◆ **Directions for this task**: Sift the listing for lines that hold the string "strip" and pull them out.

◆ **Records provided**:
========
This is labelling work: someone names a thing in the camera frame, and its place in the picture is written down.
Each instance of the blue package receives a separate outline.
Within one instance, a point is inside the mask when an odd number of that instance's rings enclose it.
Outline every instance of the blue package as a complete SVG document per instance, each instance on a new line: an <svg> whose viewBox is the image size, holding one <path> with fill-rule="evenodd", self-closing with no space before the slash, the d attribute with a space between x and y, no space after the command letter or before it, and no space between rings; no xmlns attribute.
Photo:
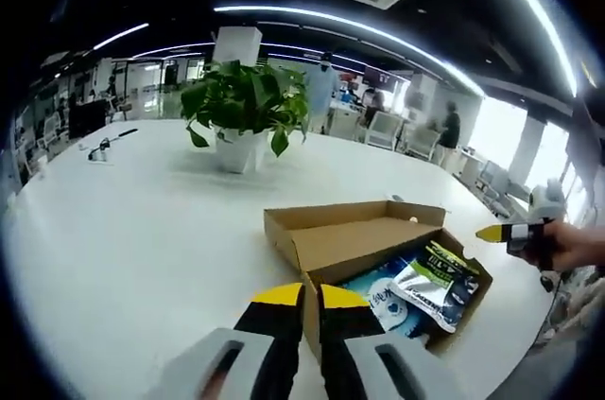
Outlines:
<svg viewBox="0 0 605 400"><path fill-rule="evenodd" d="M355 277L340 286L362 296L385 331L394 331L408 338L418 337L428 320L420 308L393 294L392 280L415 256L397 256L376 270Z"/></svg>

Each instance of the led strip light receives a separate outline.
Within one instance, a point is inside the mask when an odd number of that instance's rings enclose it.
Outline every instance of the led strip light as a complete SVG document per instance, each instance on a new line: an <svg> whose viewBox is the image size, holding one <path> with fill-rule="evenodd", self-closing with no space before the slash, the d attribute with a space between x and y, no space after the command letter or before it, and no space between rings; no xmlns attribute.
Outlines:
<svg viewBox="0 0 605 400"><path fill-rule="evenodd" d="M292 60L303 60L303 61L320 62L320 60L314 60L313 58L295 57L293 55L282 55L282 54L279 54L279 53L269 53L268 55L270 57L289 58L289 59L292 59ZM360 76L363 76L363 72L361 72L361 71L355 71L354 69L351 69L350 67L344 67L344 66L341 66L340 64L332 64L332 67L334 67L335 69L342 69L344 71L355 72L356 74L359 74Z"/></svg>
<svg viewBox="0 0 605 400"><path fill-rule="evenodd" d="M166 48L158 48L156 50L149 50L148 52L139 53L138 55L134 55L130 57L132 60L137 58L144 57L146 55L153 55L154 53L167 52L168 50L176 50L178 48L187 48L187 47L203 47L205 45L214 45L215 43L186 43L184 45L173 45L172 47Z"/></svg>
<svg viewBox="0 0 605 400"><path fill-rule="evenodd" d="M139 53L139 54L137 54L137 55L132 56L131 58L134 60L134 59L137 59L137 58L144 57L144 56L146 56L146 55L152 55L152 54L154 54L154 53L167 52L167 51L170 51L170 50L177 50L177 49L179 49L179 48L187 48L187 47L194 47L194 46L205 46L205 45L214 45L214 44L215 44L215 43L186 43L186 44L184 44L184 45L174 45L174 46L172 46L172 47L158 48L158 49L156 49L156 50L149 50L148 52ZM297 46L297 45L287 45L287 44L283 44L283 43L261 43L261 45L263 45L263 46L265 46L265 47L291 48L291 49L293 49L293 50L301 50L301 51L303 51L303 52L318 53L318 54L320 54L320 55L324 53L324 52L322 52L322 51L320 51L320 50L315 50L315 49L313 49L313 48L299 47L299 46ZM182 54L179 54L179 55L171 55L171 56L169 56L169 57L164 57L164 58L163 58L163 60L169 60L169 59L171 59L171 58L177 58L177 57L188 57L188 56L193 56L193 55L202 55L202 53L200 53L200 52L193 52L193 53L182 53ZM408 79L408 78L404 78L404 77L398 76L398 75L393 74L393 73L391 73L391 72L389 72L389 71L385 71L384 69L380 69L379 67L375 67L375 66L372 66L372 65L370 65L370 64L367 64L366 62L363 62L363 61L354 60L354 59L352 59L352 58L343 57L342 55L336 55L336 54L334 54L334 55L332 55L332 56L333 56L334 58L340 58L341 60L346 60L346 61L350 61L350 62L356 62L357 64L361 64L361 65L363 65L363 66L370 67L371 69L375 69L375 70L380 71L380 72L382 72L382 73L384 73L384 74L388 74L388 75L390 75L390 76L396 77L396 78L398 78L399 80L403 80L403 81L409 81L409 79ZM308 60L307 58L303 58L303 57L291 57L291 56L290 56L289 58L296 58L296 59ZM356 71L356 70L354 70L354 69L348 69L348 70L350 70L350 71L354 71L354 72L356 72L356 73L358 73L358 74L363 75L363 73L361 73L361 72L359 72L359 71Z"/></svg>
<svg viewBox="0 0 605 400"><path fill-rule="evenodd" d="M578 83L576 82L576 77L574 76L574 70L571 67L571 63L569 62L569 58L565 53L565 48L563 47L563 43L561 38L559 37L559 33L557 33L557 29L553 25L552 21L546 14L545 9L542 7L538 0L526 0L529 8L534 13L548 38L550 39L550 43L555 48L557 52L557 56L559 57L559 63L561 64L561 68L563 73L565 74L565 78L567 79L567 84L569 85L569 89L571 90L571 94L573 97L576 97L578 92Z"/></svg>
<svg viewBox="0 0 605 400"><path fill-rule="evenodd" d="M403 39L393 36L392 34L389 34L385 31L381 31L372 26L360 24L359 22L356 22L355 20L345 19L343 17L338 17L333 14L326 14L324 12L317 12L315 10L298 9L298 8L283 8L283 7L279 7L279 6L225 6L225 7L215 8L215 12L237 12L237 11L259 11L259 10L260 11L273 11L273 12L287 12L287 13L293 13L293 14L307 15L310 17L318 17L321 19L331 20L333 22L339 22L344 25L354 26L356 28L360 28L365 31L369 31L370 33L373 33L375 35L386 38L390 41L393 41L394 43L398 43L399 45L402 45L405 48L409 48L410 50L413 50L414 52L424 56L425 58L433 61L438 66L445 69L447 72L450 73L450 75L455 77L460 83L462 83L468 89L473 91L475 94L477 94L479 96L485 95L485 92L481 89L481 87L479 85L477 85L470 77L468 77L462 71L457 69L457 67L455 67L453 64L450 64L447 61L442 61L442 60L438 59L437 57L431 55L430 53L425 52L420 47L417 47L416 45L408 43L408 42L404 41Z"/></svg>
<svg viewBox="0 0 605 400"><path fill-rule="evenodd" d="M121 33L118 33L115 36L111 36L110 39L106 39L102 43L98 43L97 45L95 45L93 47L93 50L98 50L99 48L104 47L108 43L112 43L116 39L120 39L126 35L133 33L134 31L138 31L139 29L147 28L148 26L149 26L149 24L140 24L138 26L132 27L131 29L127 29L126 31L122 31Z"/></svg>

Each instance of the pillar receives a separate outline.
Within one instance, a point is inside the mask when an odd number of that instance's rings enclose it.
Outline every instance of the pillar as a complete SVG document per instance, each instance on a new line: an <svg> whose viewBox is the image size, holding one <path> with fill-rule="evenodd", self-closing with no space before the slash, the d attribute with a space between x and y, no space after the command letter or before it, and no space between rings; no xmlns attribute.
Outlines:
<svg viewBox="0 0 605 400"><path fill-rule="evenodd" d="M545 127L546 125L542 121L527 116L519 145L509 167L509 177L512 181L520 184L526 183L533 161L538 154Z"/></svg>
<svg viewBox="0 0 605 400"><path fill-rule="evenodd" d="M187 64L189 63L188 58L178 58L176 60L177 66L177 83L184 83L187 81Z"/></svg>
<svg viewBox="0 0 605 400"><path fill-rule="evenodd" d="M101 91L107 91L110 86L110 77L112 76L113 65L111 58L104 58L95 66L95 75L93 76L93 89L98 95Z"/></svg>
<svg viewBox="0 0 605 400"><path fill-rule="evenodd" d="M422 105L409 108L410 119L413 119L417 124L424 124L428 121L428 117L432 111L435 100L435 90L437 89L437 81L425 74L414 74L406 91L406 104L412 96L420 93L422 95Z"/></svg>
<svg viewBox="0 0 605 400"><path fill-rule="evenodd" d="M263 33L255 26L223 26L218 31L212 59L240 60L246 66L255 66L262 37Z"/></svg>

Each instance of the white flower pot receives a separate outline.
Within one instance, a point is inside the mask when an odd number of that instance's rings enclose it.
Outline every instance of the white flower pot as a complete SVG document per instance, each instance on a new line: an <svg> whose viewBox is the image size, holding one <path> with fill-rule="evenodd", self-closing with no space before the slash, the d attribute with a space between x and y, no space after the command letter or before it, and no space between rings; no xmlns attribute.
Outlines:
<svg viewBox="0 0 605 400"><path fill-rule="evenodd" d="M216 155L225 170L249 173L262 167L268 147L268 130L260 133L246 130L240 135L237 129L215 126L215 135Z"/></svg>

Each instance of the open cardboard box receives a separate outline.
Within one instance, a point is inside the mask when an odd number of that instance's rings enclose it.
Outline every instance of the open cardboard box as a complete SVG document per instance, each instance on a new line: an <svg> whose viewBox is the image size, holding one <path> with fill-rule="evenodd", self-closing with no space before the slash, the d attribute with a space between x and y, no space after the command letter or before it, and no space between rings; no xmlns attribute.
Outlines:
<svg viewBox="0 0 605 400"><path fill-rule="evenodd" d="M410 222L415 217L418 223ZM303 330L311 350L321 359L317 286L338 285L379 267L392 256L425 246L431 239L464 258L462 245L442 228L445 210L399 201L370 201L265 210L269 242L302 276ZM468 303L454 334L433 333L427 345L439 355L464 331L492 283L491 275L475 260L479 288Z"/></svg>
========
◆ **Answer space**:
Each instance of the led strip light receives a separate outline.
Outline every instance of the led strip light as a complete SVG document per instance, each instance on a new line: an <svg> whose viewBox is the image size, holding one <path> with fill-rule="evenodd", self-closing with no space before the slash, the d attribute with a space between x and y, no space after the command letter or before it, and no space between rings; no xmlns attribute.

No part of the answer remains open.